BEGIN Data
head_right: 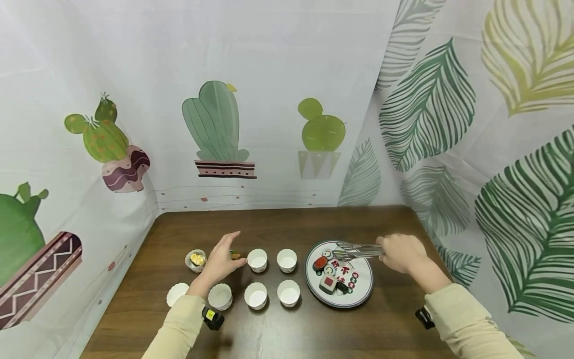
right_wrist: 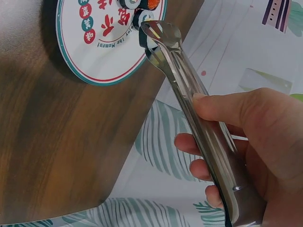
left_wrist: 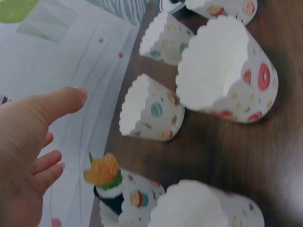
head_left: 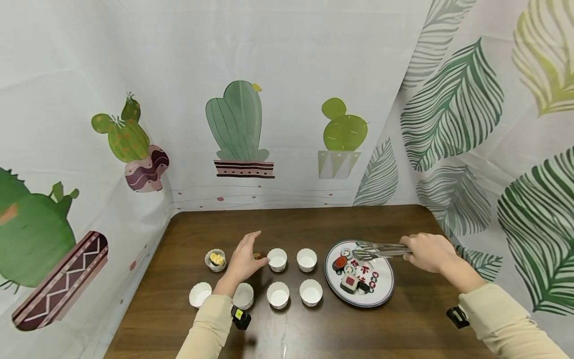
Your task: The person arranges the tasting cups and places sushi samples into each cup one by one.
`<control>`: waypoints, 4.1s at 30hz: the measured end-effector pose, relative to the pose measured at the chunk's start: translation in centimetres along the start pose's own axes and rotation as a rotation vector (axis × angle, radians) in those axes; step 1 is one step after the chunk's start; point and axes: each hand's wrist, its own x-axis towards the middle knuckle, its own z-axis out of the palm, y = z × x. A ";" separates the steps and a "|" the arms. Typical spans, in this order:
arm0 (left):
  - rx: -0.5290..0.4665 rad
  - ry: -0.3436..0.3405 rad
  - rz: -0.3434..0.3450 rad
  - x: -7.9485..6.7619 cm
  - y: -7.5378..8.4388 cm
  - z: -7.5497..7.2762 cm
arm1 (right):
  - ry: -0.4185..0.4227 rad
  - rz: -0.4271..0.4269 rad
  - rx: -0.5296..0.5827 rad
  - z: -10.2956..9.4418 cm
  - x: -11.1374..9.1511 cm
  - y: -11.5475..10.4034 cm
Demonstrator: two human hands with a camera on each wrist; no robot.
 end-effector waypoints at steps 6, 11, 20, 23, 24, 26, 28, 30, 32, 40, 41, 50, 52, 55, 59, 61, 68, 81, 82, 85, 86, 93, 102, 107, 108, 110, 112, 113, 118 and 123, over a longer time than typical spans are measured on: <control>-0.007 -0.024 0.021 0.1 0.9 1.2 | 0.020 -0.005 -0.009 -0.2 0.1 -0.3; -0.041 -0.031 0.052 0.2 1.4 2.2 | 0.020 -0.006 -0.015 -0.5 0.3 -0.5; -0.015 -0.050 0.000 -0.1 1.3 4.3 | 0.034 -0.021 -0.001 -0.8 0.6 -0.8; -0.022 -0.056 -0.018 -0.2 1.2 4.9 | 0.030 -0.022 0.000 -0.9 0.6 -0.9; -0.024 -0.055 -0.024 -0.2 1.2 5.0 | 0.028 -0.022 0.000 -0.9 0.7 -1.0; -0.021 -0.050 -0.027 -0.2 1.1 5.3 | 0.024 -0.024 0.000 -1.0 0.7 -1.0; -0.005 -0.041 -0.020 -0.2 0.9 5.6 | 0.025 -0.026 -0.001 -1.1 0.8 -1.1; 0.004 -0.042 -0.025 -0.2 0.8 5.8 | 0.028 -0.030 -0.003 -1.3 0.9 -1.2; 0.012 -0.043 -0.031 -0.1 0.7 5.9 | 0.038 -0.033 -0.007 -1.4 1.1 -1.4; 0.028 -0.046 -0.040 0.0 0.6 6.4 | 0.075 -0.055 -0.014 -2.0 1.7 -2.1; 0.032 -0.049 -0.042 0.0 0.6 6.4 | 0.081 -0.060 -0.013 -2.1 1.8 -2.3; 0.059 -0.042 -0.050 -0.1 0.6 6.7 | 0.105 -0.099 -0.006 -2.3 2.6 -3.4; 0.063 -0.041 -0.058 -0.1 0.6 6.8 | 0.109 -0.104 -0.010 -2.4 2.8 -3.7; 0.073 -0.036 -0.066 0.0 0.5 6.8 | 0.116 -0.110 -0.007 -2.5 3.1 -4.2; 0.093 -0.016 -0.053 0.1 0.4 7.1 | 0.121 -0.126 0.007 -2.3 3.7 -4.7; 0.096 -0.007 -0.053 0.2 0.5 7.2 | 0.121 -0.135 0.012 -2.2 4.0 -5.0; 0.091 -0.011 -0.081 0.2 0.6 7.3 | 0.139 -0.163 0.016 -2.0 4.7 -6.1; 0.072 0.000 -0.091 0.1 0.7 7.3 | 0.144 -0.186 0.029 -1.7 6.3 -8.1; 0.071 0.000 -0.091 0.1 0.6 7.3 | 0.146 -0.186 0.030 -1.7 6.4 -8.3; 0.069 0.002 -0.090 0.1 0.5 7.4 | 0.146 -0.188 0.037 -1.7 6.7 -8.8; 0.069 0.002 -0.091 0.1 0.5 7.4 | 0.144 -0.190 0.039 -1.6 6.8 -8.9; 0.058 -0.008 -0.097 0.0 0.5 7.4 | 0.128 -0.198 0.046 -1.6 7.5 -10.2; 0.049 -0.007 -0.105 0.1 0.5 7.4 | 0.120 -0.215 0.023 -1.3 8.5 -11.8; 0.060 0.006 -0.089 0.1 0.5 7.4 | 0.112 -0.220 0.020 -1.1 9.0 -12.5; 0.063 0.008 -0.085 0.1 0.5 7.4 | 0.108 -0.221 0.020 -1.0 9.0 -12.6; 0.064 0.013 -0.076 0.1 0.5 7.4 | 0.105 -0.224 0.014 -0.9 9.2 -12.9; 0.063 0.017 -0.068 0.1 0.5 7.4 | 0.103 -0.227 0.012 -0.7 9.3 -13.1; 0.062 0.018 -0.065 0.1 0.5 7.3 | 0.102 -0.228 0.009 -0.6 9.3 -13.2; 0.053 0.011 -0.061 0.1 0.5 7.3 | 0.117 -0.236 0.002 -0.2 9.6 -13.7; 0.048 0.005 -0.066 0.0 0.4 7.3 | 0.134 -0.245 -0.003 0.0 9.7 -14.0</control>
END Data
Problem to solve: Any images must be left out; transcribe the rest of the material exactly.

Answer section:
head_right: 
right_wrist: 
left_wrist: 
head_left: 
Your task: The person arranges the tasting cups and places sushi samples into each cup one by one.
`<control>`: waypoints, 4.1s at 30hz: the measured end-effector pose, relative to the pose measured at the chunk's start: translation in centimetres along the start pose's own axes and rotation as a rotation vector (axis × angle, radians) in those axes; step 1 is one step after the chunk's start; point and axes: each hand's wrist, its own x-axis towards the middle knuckle, its own z-axis out of the palm, y = z × x. A ";" separates the steps and a "|" the arms. Typical spans, in this order:
arm0 (left):
  - rx: -0.5290..0.4665 rad
  - ry: -0.3436..0.3405 rad
  - rz: -0.3434..0.3450 rad
  - x: -7.9485..6.7619 cm
  - y: -7.5378..8.4388 cm
  - z: -7.5497..7.2762 cm
arm1 (right):
  - ry: -0.4185..0.4227 rad
  - rz: -0.4271..0.4269 rad
  - rx: -0.5296..0.5827 rad
  - z: -10.2956..9.4418 cm
  - x: -11.1374..9.1511 cm
  - y: -11.5475..10.4034 cm
Demonstrator: two human hands with a camera on each wrist; no robot.
 end-effector waypoints at steps 6, 11, 20, 23, 24, 26, 28, 30, 32, 40, 41, 50, 52, 55, 59, 61, 68, 81, 82, 85, 86, 93, 102, 107, 108, 110, 112, 113, 118 and 123, over a longer time than typical spans are measured on: <control>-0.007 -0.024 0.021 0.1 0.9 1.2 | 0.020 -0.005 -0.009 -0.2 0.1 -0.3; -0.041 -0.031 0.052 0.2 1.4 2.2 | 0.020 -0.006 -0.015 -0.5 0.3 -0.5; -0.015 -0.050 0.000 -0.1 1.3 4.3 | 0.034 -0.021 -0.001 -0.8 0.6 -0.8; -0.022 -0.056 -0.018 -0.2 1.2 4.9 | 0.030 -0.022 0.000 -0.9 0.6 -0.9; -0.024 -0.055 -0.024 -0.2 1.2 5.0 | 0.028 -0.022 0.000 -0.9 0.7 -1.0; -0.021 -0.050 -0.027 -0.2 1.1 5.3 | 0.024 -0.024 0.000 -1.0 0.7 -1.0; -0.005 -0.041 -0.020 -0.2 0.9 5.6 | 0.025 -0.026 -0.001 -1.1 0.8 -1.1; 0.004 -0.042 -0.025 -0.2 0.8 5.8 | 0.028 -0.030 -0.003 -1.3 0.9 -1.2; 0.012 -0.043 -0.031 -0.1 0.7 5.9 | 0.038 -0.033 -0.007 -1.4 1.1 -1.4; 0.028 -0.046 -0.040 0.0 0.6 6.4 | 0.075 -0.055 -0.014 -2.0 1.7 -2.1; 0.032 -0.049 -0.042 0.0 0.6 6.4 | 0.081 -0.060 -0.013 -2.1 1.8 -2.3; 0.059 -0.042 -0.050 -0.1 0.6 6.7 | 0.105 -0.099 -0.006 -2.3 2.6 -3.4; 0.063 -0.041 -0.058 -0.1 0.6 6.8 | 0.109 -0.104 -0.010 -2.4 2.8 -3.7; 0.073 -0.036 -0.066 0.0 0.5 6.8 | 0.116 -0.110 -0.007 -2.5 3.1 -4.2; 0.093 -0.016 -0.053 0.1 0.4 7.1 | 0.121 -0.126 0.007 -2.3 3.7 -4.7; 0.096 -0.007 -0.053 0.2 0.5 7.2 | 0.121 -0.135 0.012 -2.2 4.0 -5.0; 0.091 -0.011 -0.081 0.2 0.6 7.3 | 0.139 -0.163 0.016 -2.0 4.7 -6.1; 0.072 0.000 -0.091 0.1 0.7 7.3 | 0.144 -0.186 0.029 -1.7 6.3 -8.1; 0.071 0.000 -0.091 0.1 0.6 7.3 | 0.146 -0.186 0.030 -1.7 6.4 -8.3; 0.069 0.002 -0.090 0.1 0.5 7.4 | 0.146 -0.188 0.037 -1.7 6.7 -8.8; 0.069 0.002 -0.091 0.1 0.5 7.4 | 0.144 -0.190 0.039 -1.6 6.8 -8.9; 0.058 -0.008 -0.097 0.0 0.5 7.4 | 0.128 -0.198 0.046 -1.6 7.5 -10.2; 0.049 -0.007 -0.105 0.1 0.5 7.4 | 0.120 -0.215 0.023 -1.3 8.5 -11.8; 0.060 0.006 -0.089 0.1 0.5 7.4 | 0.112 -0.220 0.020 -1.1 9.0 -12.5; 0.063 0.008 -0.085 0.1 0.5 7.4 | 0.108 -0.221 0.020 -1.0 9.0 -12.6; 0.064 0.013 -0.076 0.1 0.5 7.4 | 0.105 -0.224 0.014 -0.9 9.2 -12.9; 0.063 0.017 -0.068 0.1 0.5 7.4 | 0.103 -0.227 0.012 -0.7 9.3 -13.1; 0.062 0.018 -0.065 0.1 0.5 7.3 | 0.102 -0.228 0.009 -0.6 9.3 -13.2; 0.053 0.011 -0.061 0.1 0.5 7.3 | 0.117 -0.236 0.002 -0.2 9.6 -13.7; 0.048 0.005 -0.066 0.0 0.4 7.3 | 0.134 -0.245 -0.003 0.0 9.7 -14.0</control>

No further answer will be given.